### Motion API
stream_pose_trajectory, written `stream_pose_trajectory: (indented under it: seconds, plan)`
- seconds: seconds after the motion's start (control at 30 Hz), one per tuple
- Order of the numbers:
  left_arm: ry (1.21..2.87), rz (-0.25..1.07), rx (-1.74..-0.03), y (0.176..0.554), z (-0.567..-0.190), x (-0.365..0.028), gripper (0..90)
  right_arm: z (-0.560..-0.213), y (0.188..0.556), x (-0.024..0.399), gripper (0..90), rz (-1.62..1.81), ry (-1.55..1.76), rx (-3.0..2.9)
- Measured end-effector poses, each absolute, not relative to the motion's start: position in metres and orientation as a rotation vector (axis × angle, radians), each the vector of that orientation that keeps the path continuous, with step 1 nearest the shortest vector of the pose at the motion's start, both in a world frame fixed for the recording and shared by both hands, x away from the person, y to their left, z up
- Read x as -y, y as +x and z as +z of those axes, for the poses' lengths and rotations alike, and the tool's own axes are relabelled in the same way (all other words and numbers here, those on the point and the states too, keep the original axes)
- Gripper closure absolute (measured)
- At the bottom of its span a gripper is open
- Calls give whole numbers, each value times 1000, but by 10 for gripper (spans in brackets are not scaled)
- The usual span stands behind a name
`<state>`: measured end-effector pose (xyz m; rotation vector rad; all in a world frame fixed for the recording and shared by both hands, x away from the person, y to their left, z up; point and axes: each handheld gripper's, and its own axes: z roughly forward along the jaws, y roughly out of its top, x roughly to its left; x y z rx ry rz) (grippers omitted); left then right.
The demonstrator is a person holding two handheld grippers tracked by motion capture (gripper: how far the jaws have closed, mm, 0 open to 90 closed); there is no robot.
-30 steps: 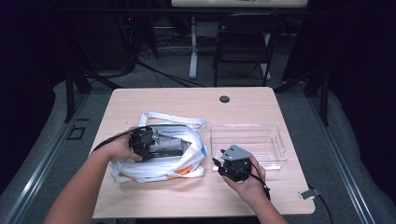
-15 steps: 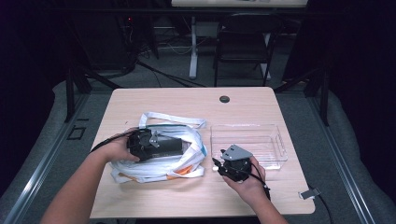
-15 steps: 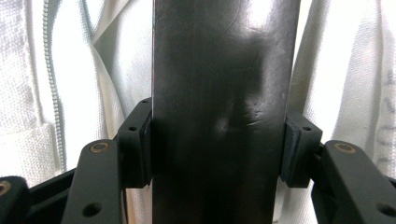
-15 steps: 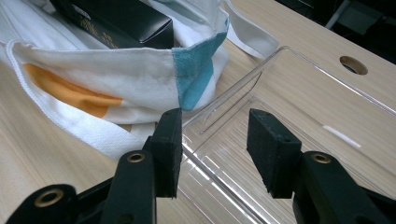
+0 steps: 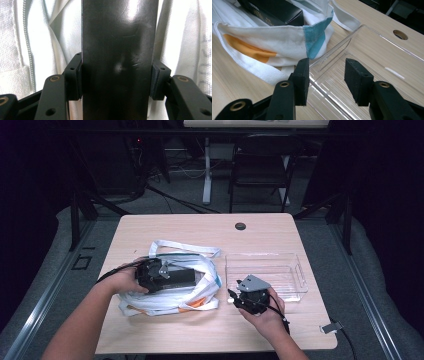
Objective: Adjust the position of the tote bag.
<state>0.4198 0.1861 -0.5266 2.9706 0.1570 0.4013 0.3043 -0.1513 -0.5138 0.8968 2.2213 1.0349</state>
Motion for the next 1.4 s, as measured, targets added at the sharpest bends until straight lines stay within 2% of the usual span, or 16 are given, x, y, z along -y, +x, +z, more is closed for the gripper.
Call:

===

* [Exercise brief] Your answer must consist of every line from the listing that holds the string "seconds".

* [Answer section]
stream_pose_trajectory, written `stream_pose_trajectory: (indented under it: seconds, plan)`
- seconds: seconds after the motion's start (control at 30 Hz), one per tuple

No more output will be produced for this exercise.